リヨン(フランス)— フランス大統領エマニュエル・マクロンは、極右活動家の殺害事件が街頭での衝突を懸念させる中、政治的過激派集団の取り締まりを指示した。マクロン大統領はパリの農業博覧会で、来週の閣僚会議で各政党に関連するグループを厳しく審査する方針を発表した。

マクロン大統領は「共和国では、暴力は一切正当化されない。どの政党から来ても、ミリタリズムの余地はどこにもない。我々は絶対に妥協しない」と述べた。

23歳の極右活動家クレティン・デランクは、先週、学生集会の周辺で極左と極右支持者による衝突の後、脳挫傷で病院で死亡した。その集会には極左議員リマ・ハサンが基調講演をした。リヨンの検察は7人の容疑者に一時的な起訴を下した。6人は故意殺人、重罪の暴力、犯罪共謀の罪を問われ、7人目はそれらの罪の共犯として起訴された。

警察は、リヨンで計画されている追悼行事やデモを厳重に監視すると発表した。リヨンは長年、極右活動の温床として知られており、極左活動家も近年徐々に台頭している。デランクの両親は自制を呼びかけ、主な集会には参加しなかった。当局はその集会を禁止しなかった。

来月の市議会選挙と2027年の大統領選挙を目前に、マクロン大統領の第2期任期も終わりに近づいている中、緊張が高まっている。マクロンの政敵たちは、極左政党「フランスを再建する会」(France Unbowed)とその指導者ジャン=ルック・メレンションに責任を追及している。

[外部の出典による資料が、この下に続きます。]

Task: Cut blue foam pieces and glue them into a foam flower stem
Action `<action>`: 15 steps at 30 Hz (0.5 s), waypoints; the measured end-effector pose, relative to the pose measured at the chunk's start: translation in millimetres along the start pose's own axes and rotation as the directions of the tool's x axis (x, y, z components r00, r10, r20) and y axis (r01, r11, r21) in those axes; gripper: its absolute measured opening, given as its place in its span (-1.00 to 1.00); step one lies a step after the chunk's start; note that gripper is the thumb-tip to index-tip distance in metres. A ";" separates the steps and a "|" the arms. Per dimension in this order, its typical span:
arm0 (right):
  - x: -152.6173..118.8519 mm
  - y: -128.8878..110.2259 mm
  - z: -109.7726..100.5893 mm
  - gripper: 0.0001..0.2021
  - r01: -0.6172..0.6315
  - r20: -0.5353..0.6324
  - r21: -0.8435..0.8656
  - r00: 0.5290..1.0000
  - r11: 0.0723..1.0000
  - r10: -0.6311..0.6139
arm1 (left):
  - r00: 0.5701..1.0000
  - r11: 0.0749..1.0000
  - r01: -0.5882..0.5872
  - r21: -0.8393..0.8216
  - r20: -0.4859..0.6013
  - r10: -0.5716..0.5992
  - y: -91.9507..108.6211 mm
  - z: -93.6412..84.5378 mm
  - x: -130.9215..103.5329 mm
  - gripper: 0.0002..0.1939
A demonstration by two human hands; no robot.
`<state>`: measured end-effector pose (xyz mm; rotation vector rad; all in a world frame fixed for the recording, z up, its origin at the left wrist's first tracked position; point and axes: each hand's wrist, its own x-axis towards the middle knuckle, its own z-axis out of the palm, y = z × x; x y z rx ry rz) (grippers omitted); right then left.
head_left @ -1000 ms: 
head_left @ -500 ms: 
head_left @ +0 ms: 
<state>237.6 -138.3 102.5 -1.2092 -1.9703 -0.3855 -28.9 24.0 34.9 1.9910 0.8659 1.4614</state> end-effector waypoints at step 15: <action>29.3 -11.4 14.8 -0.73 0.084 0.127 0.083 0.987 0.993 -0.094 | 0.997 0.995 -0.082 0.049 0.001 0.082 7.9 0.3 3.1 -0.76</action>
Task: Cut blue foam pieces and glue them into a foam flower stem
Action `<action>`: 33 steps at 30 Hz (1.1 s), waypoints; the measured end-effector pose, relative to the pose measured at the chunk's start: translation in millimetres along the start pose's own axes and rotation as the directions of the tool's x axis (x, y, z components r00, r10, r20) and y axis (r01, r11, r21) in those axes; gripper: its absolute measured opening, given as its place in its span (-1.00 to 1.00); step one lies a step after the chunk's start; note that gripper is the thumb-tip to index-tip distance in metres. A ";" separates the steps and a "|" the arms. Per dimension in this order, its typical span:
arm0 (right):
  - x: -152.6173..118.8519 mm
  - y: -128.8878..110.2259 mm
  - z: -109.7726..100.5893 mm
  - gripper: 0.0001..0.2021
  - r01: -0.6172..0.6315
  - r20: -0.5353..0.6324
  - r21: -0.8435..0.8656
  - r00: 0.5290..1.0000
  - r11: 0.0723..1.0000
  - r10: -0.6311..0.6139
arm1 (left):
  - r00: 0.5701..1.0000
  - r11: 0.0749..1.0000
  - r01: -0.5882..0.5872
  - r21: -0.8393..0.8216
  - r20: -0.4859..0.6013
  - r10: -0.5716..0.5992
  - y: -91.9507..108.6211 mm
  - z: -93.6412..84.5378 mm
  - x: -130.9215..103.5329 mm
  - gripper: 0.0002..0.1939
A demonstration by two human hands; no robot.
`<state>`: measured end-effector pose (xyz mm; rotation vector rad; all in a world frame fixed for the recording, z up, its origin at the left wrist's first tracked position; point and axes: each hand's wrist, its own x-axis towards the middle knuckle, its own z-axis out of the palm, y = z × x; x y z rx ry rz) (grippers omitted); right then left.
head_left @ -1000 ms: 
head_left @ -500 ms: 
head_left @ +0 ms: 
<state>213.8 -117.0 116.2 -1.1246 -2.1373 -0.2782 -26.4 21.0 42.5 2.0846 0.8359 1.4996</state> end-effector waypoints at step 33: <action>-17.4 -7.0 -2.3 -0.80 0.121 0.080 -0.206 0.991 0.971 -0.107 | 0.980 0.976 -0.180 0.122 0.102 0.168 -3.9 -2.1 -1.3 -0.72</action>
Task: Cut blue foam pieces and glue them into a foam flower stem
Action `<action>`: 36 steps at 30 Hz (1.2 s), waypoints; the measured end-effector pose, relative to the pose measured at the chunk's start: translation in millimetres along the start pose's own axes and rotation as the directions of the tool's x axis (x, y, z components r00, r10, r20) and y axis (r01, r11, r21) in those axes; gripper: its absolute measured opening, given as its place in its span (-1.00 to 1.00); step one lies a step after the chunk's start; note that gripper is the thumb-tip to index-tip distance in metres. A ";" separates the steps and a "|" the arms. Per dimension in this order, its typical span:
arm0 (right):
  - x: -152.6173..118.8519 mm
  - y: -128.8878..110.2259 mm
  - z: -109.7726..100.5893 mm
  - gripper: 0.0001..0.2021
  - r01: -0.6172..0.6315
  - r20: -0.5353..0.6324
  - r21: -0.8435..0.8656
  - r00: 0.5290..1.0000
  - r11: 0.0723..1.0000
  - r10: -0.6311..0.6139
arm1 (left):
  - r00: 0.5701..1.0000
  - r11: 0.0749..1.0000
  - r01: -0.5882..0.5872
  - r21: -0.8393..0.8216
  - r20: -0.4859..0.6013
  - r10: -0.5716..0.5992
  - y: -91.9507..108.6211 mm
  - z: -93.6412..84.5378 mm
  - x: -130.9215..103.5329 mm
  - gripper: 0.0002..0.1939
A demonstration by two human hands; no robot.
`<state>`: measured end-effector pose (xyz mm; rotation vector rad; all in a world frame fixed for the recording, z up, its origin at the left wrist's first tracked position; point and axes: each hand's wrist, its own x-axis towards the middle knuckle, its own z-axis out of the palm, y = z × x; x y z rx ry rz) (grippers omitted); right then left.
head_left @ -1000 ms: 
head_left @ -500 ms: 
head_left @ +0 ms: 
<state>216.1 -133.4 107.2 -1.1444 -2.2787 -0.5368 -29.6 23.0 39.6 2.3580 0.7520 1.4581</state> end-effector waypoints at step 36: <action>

容疑者の中には、同党議員の秘書で、反ファシスト青年団(Young Guard)を設立した人物も含まれている。

メレンションは暴力を非難し、政党の責任を否定した。2012年、2017年、2022年の大統領選で決選投票に至らなかったこの元大統領候補は、新たな攻撃を浴びている。極右政党「国民集会」(National Rally)のリーダージョルダン・バーデラは、フランスを再建する会と一丸となって対抗するよう呼びかけている。かつての社会党出身の元大統領フランソワ・オルレアンも、メレンション派との連携を今後は避けるよう警告している。

極右勢力はデランクの死を利用して、フランスを再建する会を暴力の温床と描き出している。リヨンの過激派間の衝突は、数十人の参加者を巻き込む組織的な街頭戦闘に発展するケースが頻繁にある。マクロン大統領は、デランクとその家族への追悼がいかなる力の行使よりも先に求められると強調した。「これは、毅然とした姿勢と責任の時です」と語った。